ヨコハマ映画祭は、80年に映画愛好家の鈴村さんら3人が、スポンサーがつかない手作りの映画祭を開催したいという目的でスタート。過去には北野武さんや高倉健さん、福山雅治さんらが授賞式に参加した。鈴村さんによると、これまで贈呈タイムで一番ファンが殺到した受賞者は「男闘呼組(おとこぐみ)ですね。本人たちが受け取りができないくらい殺到しました」と、89年の第10回ヨコハマ映画祭で「ロックよ、静かに流れよ」(88年・長崎俊一監督)で新人賞を受賞したジャニーズのロックバンドの名を挙げた。
映画や映画祭のことを広めてもらいたいという気持ちから、当初は報道陣だけでなく来場者の写真撮影も許可していたといい、「撮影オーケーというのがヨコハマ映画祭の売りでしたが、雑誌などに写真を売られてしまうなどの事情からやむを得ず禁止にした」と鈴村さん。しかし、“贈呈タイム”に関しては「今のところトラブルや不愉快に感じているという意見がないので続けている」という。

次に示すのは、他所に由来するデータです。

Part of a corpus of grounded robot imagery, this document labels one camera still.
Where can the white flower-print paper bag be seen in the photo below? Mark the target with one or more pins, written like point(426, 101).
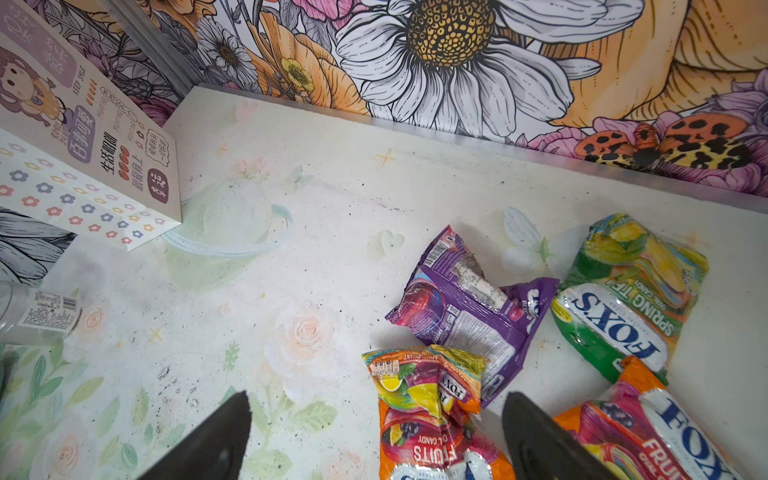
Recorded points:
point(75, 151)

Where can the orange Fox's fruits candy bag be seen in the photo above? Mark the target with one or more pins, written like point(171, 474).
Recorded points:
point(429, 399)

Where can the clear plastic bottle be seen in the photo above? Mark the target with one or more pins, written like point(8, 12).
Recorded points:
point(33, 317)

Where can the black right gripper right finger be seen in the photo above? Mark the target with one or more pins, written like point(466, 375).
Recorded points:
point(540, 449)

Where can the purple candy bag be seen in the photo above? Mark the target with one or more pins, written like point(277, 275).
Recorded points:
point(449, 302)

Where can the green Fox's spring tea bag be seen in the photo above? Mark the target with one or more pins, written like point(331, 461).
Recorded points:
point(628, 293)

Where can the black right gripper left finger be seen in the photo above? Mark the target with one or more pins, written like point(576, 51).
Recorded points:
point(214, 450)

受賞者には花束やプレゼントの受け取りを強制をしているわけではないといい、「極力スタッフが受け取ろうというスタンスではいるが、(受賞者)ご本人から『受け取りたい』と言ってくださる方が多い」という。昨年、主演男優賞を受賞した綾野剛さんは「綾野さんのときもステージに殺到しましたが、綾野さんは『壇上でもらうのは申し訳ないので、自分が皆さんの席まで行きます』と、おっしゃっていた」と振り返った。
鈴村さんは、「写真撮影の許可は事情があってできなくなってしまったが、自分たちも普段は客席側にいるような立場。いい映画を作った人たちと、そのファンとを出会わせたい」と熱く語る。ファンだけでなく受賞者にとっても、ファンとの交流を楽しむことができるのは、「ヨコハマ映画祭」というアットホームなイベントだからこそなのかもしれない。